Hi, it doesn’t matter what I pass as the head node’s max_workers it always uses all the CPUs available in the vm.
Did I missunderstand this attribute or is there a bug?
Reproduce with the following:
cluster_name: matan
max_workers: 10
provider:
type: gcp
region: us-west1
availability_zone: us-west1-a
project_id: ai2-israel
auth:
ssh_user: ray
available_node_types:
head_node:
min_workers: 0
max_workers: 1
resources: {"CPU": 4}
node_config:
machineType: n1-highmem-4
tags:
- items: ["allow-all"]
disks:
- boot: true
autoDelete: true
type: PERSISTENT
initializeParams:
diskSizeGb: 50
sourceImage: projects/deeplearning-platform-release/global/images/family/common-cpu-debian-9
worker_node:
min_workers: 0
resources: {"CPU": 2}
node_config:
machineType: n1-highmem-2
tags:
- items: ["allow-all"]
disks:
- boot: true
autoDelete: true
type: PERSISTENT
initializeParams:
diskSizeGb: 50
sourceImage: projects/deeplearning-platform-release/global/images/family/common-cpu-debian-9
scheduling:
- preemptible: false
head_node_type: head_node
# Command to start ray on the head node. You don't need to change this.
head_start_ray_commands:
- ray stop
- >-
ulimit -n 65536;
ray start
--head
--port=6379
--object-manager-port=8076
--autoscaling-config=~/ray_bootstrap_config.yaml
# Command to start ray on worker nodes. You don't need to change this.

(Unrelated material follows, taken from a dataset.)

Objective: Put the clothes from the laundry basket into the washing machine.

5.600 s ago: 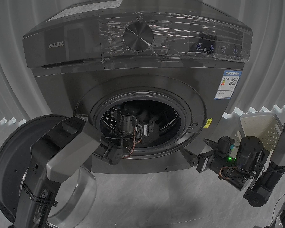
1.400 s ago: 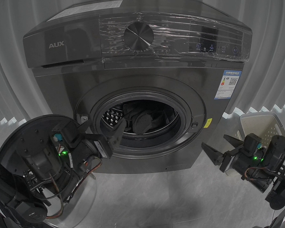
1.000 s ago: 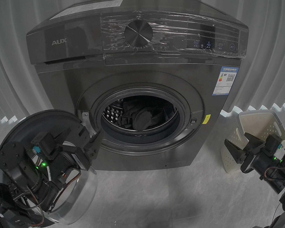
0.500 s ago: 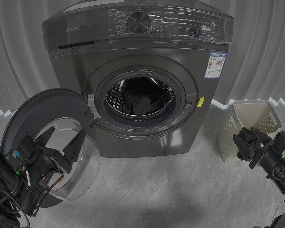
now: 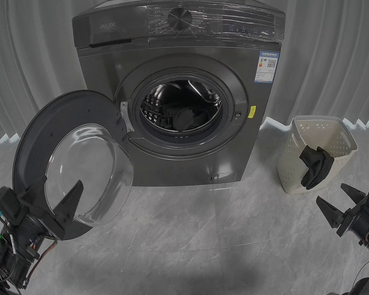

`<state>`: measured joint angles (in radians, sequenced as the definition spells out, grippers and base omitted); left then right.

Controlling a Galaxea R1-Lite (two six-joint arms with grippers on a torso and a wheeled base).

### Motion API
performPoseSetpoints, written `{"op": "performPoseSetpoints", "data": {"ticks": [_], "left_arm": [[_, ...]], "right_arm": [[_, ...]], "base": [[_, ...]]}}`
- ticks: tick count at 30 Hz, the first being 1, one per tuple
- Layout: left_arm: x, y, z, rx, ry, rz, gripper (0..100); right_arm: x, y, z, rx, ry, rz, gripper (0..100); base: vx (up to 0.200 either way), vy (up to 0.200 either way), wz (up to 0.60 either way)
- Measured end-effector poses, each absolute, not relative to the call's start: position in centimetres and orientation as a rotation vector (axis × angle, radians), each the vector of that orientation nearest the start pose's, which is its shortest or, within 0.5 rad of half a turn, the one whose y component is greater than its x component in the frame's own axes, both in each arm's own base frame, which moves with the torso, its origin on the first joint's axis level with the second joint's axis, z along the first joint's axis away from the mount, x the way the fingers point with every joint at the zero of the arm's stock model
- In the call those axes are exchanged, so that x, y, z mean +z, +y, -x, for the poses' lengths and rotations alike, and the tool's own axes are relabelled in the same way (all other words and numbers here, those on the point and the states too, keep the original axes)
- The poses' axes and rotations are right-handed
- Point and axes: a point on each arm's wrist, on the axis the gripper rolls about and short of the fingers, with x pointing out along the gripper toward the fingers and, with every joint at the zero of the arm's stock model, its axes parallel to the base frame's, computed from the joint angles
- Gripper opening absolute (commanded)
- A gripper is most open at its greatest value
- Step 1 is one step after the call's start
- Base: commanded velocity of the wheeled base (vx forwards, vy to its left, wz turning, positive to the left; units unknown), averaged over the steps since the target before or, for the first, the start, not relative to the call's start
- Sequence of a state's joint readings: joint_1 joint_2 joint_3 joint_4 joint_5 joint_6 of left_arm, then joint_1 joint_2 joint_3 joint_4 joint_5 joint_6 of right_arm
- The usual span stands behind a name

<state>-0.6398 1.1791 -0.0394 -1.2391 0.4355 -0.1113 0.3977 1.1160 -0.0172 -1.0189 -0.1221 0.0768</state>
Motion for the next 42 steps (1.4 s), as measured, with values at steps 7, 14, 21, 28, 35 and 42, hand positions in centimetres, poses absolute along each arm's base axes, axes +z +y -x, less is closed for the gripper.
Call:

worker_start_ray_commands:
- ray stop
- >-
ulimit -n 65536;
ray start
--address=$RAY_HEAD_IP:6379
--object-manager-port=8076
import ray
import logging
from time import sleep
import ray
import ray.autoscaler.sdk
logger = logging.getLogger(__file__)
@ray.remote(num_cpus=1.0, max_restarts=-1, max_task_retries=-1)
class Reproduce(object):
def run(self):
for i in range(10, -1, -1):
sleep(1)
return 4
ray.init(address="auto")
arr = []
for _ in range(40):
c = Reproduce.remote()
arr.append(c.run.remote())
print(ray.get(arr))
In this example, the head node will run “run” method on 4 cpus instead of only on a single one.